Janakiram Seshu

Janakiram Seshu

The University of Texas at San Antonio,USA

Title: Metabolic control of virulence potential of the agent of Lyme disease


Working as Associate Professor-Bacterial Pathogenesis Department of Biology Member, South Texas Center for Emerging Infectious Diseases. His research interests focus on two infectious diseases: 1) Lyme Disease and 2) Q fever.


Lyme disease is the most-prevalent arthropod-borne disease in the US and is caused by a spirochetal pathogen, Borrelia burgdorferi. The agent of Lyme disease is transmitted to humans and other domestic animals by the bite of infected Ixodes spp. ticks. The genome of B. burgdorferi is very compact and encodes for limited metabolic capabilities suggesting the dependence of this pathogen on host-derived nutrients for its survival in the tick vector or the vertebrate hosts.

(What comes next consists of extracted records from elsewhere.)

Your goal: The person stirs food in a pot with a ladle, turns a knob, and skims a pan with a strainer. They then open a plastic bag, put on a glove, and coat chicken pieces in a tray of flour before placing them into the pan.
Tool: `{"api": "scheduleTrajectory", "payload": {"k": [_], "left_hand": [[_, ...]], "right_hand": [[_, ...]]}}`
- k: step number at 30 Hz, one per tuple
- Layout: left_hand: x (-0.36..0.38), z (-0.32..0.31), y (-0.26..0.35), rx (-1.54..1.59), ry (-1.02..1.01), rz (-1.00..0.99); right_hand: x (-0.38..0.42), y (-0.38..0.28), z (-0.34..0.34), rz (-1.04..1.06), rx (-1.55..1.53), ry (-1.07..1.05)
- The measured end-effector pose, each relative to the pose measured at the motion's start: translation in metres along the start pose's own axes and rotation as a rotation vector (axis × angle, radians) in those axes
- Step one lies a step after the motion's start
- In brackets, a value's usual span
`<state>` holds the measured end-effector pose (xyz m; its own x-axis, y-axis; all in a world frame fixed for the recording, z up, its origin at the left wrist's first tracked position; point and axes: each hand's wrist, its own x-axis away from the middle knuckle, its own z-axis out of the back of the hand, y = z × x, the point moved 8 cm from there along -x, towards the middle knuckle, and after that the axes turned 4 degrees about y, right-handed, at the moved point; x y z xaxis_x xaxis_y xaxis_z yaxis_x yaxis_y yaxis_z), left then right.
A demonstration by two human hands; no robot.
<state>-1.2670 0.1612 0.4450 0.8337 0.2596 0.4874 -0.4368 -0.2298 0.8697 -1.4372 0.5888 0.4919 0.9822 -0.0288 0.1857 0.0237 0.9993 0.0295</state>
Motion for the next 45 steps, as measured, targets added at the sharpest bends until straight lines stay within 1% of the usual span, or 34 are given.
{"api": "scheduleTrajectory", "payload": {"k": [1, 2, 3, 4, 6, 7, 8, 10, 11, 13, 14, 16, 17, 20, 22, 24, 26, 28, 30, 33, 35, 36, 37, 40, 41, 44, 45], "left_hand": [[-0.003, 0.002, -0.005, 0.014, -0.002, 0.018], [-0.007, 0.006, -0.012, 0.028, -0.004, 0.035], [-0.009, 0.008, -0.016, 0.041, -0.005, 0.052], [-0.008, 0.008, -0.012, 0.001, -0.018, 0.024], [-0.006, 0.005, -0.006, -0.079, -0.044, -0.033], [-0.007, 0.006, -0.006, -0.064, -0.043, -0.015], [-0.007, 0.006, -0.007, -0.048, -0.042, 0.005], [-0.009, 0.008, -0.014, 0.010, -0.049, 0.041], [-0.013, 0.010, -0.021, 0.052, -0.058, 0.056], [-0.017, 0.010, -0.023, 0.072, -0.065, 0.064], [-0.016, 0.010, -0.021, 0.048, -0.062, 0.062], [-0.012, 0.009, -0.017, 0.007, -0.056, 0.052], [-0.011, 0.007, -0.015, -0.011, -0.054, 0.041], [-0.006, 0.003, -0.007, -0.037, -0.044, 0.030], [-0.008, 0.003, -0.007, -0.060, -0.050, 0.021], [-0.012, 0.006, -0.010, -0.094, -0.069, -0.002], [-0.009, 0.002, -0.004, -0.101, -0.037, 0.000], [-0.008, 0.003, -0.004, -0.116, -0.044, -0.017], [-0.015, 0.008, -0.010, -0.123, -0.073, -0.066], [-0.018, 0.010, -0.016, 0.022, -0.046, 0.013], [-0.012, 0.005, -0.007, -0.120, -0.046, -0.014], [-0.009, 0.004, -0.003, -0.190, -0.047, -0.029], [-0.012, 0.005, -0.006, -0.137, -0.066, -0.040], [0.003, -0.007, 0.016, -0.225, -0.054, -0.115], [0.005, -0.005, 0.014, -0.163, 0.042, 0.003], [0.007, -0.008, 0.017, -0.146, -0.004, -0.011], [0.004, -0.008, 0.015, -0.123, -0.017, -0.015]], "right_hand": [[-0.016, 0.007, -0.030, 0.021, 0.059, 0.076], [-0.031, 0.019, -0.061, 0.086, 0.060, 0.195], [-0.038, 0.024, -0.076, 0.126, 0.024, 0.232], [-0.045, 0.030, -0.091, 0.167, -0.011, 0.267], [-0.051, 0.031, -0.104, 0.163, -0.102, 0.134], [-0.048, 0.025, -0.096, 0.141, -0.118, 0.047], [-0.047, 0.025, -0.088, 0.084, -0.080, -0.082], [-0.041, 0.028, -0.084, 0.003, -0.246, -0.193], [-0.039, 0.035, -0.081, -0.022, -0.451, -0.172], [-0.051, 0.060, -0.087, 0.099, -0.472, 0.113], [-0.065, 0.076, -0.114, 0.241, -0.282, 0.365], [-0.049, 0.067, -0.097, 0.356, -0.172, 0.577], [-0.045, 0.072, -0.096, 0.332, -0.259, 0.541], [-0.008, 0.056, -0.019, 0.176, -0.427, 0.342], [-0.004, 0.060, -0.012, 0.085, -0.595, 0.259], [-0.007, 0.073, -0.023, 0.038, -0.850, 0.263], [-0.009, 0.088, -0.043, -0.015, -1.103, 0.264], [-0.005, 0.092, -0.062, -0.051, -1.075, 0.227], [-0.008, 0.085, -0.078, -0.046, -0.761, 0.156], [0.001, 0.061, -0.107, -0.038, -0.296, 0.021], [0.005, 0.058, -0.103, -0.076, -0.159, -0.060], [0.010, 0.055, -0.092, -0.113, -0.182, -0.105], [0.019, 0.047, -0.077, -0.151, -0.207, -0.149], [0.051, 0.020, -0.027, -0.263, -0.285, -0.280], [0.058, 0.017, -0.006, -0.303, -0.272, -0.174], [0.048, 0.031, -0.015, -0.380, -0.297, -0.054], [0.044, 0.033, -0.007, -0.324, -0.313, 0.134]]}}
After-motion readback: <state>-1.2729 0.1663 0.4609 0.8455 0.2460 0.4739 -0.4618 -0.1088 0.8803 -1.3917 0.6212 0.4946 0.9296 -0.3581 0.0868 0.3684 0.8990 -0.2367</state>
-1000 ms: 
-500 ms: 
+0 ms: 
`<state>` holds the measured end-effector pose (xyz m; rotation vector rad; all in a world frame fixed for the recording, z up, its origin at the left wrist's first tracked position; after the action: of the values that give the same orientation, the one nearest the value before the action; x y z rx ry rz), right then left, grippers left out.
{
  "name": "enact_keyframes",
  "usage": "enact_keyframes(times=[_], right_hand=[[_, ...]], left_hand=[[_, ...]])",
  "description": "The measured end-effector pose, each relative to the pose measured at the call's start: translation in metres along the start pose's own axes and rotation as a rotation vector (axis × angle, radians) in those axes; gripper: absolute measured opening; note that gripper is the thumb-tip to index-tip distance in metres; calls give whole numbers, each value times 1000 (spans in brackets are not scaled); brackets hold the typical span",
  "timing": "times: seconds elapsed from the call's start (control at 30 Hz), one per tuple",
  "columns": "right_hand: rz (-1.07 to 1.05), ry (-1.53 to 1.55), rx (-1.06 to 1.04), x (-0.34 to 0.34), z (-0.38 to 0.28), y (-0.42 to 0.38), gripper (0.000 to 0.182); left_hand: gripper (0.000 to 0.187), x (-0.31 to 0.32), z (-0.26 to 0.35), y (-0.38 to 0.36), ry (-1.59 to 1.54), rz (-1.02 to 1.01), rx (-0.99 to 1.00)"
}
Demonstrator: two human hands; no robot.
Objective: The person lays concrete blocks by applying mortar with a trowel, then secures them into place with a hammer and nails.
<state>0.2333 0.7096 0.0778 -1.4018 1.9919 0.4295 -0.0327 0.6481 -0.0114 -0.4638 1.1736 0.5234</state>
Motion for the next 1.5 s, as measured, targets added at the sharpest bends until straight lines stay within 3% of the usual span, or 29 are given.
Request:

We have identified two regulators (Borrelia host-adaptation Regulator – BadR and Carbon storage regulator A – CsrABb) of gene expression that contribute to the adaptation of Lyme spirochetes in the arthropod vector or vertebrate host, respectively. These regulators alter metabolic pathways critical for generation of key activating factors or for enzymes that are rate limiting for cell biogenesis and in turn, the viability of the spirochetes. Notably, these regulators also control the levels of expression of key transporters that result in influx of critical nutrients that contribute to activation of regulatory networks that favor adaption to respective hosts. Multiple metabolic pathways are also activated or dampened by these regulators indicating that the host-specific survival and virulence of B. burgdorferi is modulated by basic metabolic processes of the pathogen and availability of host-derived nutrients in different microenvironments of its highly disparate hosts. By employing transcriptional (RNA-seq analysis) proteomic and metabolomic analysis of B. burgdorferi under in vitro and in vivo growth conditions of the tick or the vertebrate hosts, we have identified that the regulatory networks are remarkably plastic allowing the spirochetes adaptive advantages when transitioning between ticks and vertebrate hosts. These studies will potentially lead to development of strategies to alter host-derived nutrient concentrations to either reduce or eliminate the ability of Lyme spirochetes to colonize the transmission vector or the reservoir hosts leading to a reduction in the incidence of Lyme disease in endemic areas.